A Jersey Zoo project to bring white storks back to the UK has hatched success after a clutch of the endangered bird have been born on British soil for the first time since the Civil War.
Durrell has been working as a key partner in the White Stork Project, alongside many other conservation organisations and private landowners, to see a successful stork nest bring forth a clutch of chicks.
Once native to the England, the white storks have been driven away over the years – until this drive to restore a natural population to the UK. The project hopes to support 50 breeding pairs to nest in southern England by 2030 through a phased released programme over five years.
One breeding pair which has been nesting on top of an oak tree on Knepp Estate in West Sussex have now been seen regurgitating food for their chicks to eat.
Pictured: The storks have been nesting atop an oak tree in Sussex (B Albrecht).
It was confirmed in early April that there were five eggs in the nest, and in the following weeks, the birds were regularly observed taking great care to incubate the eggs.
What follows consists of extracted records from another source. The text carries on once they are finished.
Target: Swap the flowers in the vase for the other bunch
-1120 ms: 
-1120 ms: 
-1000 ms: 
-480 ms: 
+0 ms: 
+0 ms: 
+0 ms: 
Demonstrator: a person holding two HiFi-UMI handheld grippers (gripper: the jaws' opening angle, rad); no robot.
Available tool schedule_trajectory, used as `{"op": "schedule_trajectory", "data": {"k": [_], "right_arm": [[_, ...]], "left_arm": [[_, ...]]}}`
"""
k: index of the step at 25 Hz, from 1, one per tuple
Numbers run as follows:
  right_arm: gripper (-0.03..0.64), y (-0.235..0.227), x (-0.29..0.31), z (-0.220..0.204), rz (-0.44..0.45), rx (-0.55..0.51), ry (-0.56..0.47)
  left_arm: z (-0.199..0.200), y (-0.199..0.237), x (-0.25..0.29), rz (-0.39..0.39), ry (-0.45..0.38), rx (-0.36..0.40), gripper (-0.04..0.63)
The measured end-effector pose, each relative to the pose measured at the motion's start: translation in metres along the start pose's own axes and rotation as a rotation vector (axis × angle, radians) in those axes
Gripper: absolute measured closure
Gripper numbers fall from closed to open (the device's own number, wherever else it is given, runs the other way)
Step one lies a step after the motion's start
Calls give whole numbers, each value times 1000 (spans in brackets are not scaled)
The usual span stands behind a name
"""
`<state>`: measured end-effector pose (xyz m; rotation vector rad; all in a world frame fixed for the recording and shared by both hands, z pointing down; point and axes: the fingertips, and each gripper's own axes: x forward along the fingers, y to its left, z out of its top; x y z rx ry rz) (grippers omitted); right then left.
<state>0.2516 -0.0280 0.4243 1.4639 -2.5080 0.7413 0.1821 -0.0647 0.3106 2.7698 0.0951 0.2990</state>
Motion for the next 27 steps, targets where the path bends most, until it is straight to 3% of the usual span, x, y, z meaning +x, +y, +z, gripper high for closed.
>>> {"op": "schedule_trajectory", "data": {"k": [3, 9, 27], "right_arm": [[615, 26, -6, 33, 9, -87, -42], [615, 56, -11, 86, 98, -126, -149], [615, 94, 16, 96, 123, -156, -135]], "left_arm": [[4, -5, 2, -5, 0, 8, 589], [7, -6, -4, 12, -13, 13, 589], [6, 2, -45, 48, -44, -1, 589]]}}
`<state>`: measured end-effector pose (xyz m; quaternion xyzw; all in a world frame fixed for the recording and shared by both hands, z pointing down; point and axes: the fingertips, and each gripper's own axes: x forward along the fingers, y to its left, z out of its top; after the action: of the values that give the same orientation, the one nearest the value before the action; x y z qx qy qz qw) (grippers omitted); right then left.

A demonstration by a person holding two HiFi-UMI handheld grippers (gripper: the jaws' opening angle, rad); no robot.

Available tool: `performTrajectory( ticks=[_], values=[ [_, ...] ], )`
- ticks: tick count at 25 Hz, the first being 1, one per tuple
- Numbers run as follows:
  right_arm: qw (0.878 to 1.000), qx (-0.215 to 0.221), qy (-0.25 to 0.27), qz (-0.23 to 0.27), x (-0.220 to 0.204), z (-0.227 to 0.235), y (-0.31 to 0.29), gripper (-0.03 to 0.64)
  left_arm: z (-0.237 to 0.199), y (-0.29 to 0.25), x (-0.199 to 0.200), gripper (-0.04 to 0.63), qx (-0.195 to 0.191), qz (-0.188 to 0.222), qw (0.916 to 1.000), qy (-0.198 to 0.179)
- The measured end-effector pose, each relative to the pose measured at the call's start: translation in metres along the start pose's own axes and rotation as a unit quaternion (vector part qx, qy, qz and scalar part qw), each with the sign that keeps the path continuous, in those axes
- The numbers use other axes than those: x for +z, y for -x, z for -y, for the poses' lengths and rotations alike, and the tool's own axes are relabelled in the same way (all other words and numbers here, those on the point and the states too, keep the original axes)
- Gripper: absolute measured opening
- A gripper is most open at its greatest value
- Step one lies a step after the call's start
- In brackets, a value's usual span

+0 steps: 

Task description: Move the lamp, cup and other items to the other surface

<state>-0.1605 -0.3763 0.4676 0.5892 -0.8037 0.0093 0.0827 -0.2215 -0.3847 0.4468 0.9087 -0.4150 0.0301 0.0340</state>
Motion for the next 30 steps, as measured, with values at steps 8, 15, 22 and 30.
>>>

It’s thought that the parents are the same birds that tried and failed to breed at Knepp last year.
Durrell Wildlife Conservation Trust coordinates the project and provides post-release monitoring expertise, as well as working with the local communities at the release sites.
Lucy Groves, Project Officer for Durrell, commented: “After waiting 33 days for these eggs to hatch, it was extremely exciting to see signs that the first egg had hatched on 6th May. The parents have been working hard and are doing a fantastic job, especially after their failed attempt last year. It is incredible to have the first white stork chicks hatch in the wild for hundreds of years here at Knepp.
“These are early days for the chicks, and we will be monitoring them closely, but we have great hopes for them. This is just one step towards establishing this species in the South of England. It may be a small step, but it is an exciting one. This stunning species has really captured people’s imagination, and it has been great following the sightings of birds from the project during the period of lockdown and hearing about the joy and hope they have brought to people.”
Pictured: It's thought that storks haven't bred in Britain since the Civil War (C Burrell).
It comes as the zoo has reopened to its members after being closed to the public during the lockdown.
Meanwhile, in an effort to support the conservation charity whilst its doors were closed, two Durrell volunteers have raised £8,500 for the zoo by making and selling patterned fabric face masks outside of their homes.
Former Durrell employees, Karen Clark and Sarah Nugent have been busy making the masks to raise funds.
Karen has raised over £2,100 so far, and along with a team of 20 other Durrell volunteers has made 260 animal-themed face masks for the staff at Jersey Zoo who are required to wear them as a safety measure to protect the animals from covid-19.
Pictured: Durrell volunteers have been hard at work making and selling fabric masks.
Volunteers continue to make masks, which are available at the zoo for a donation of £5, and Karen’s masks can be purchased from a box on Ruette Gabard at the top of Gouray Hill.
Since the beginning of March, Sarah Nugent has been making and selling face masks using materials that were donated to the Durrell Charity Shop. So far, Sarah has made approximately 1,500 masks and raised £6,400 for Durrell’s ‘Cans for Corridors’ project, which raises funds to plant trees in the Atlantic Forest of Brazil. Sarah’s face masks can be purchased from a roadside stall on Rue de la Garenne, Trinity, near Rondels Farm Shop.
Commenting on her efforts, Sarah said: “I am amazed at how much money I have managed to raise through selling face masks. I never in my wildest dreams thought I could raise this much. The lane outside my house has been a popular exercise route during the lockdown, which has really helped sales. During the beautiful weather, I was outside in the garden speaking to customers about the Cans for Corridors project. The sign next to my stall tells people how many trees we have been able to plant with the amount of money raised. I have been updating it every day and passers-by have enjoyed watching the rainforest grow – we have now reached 12,000!”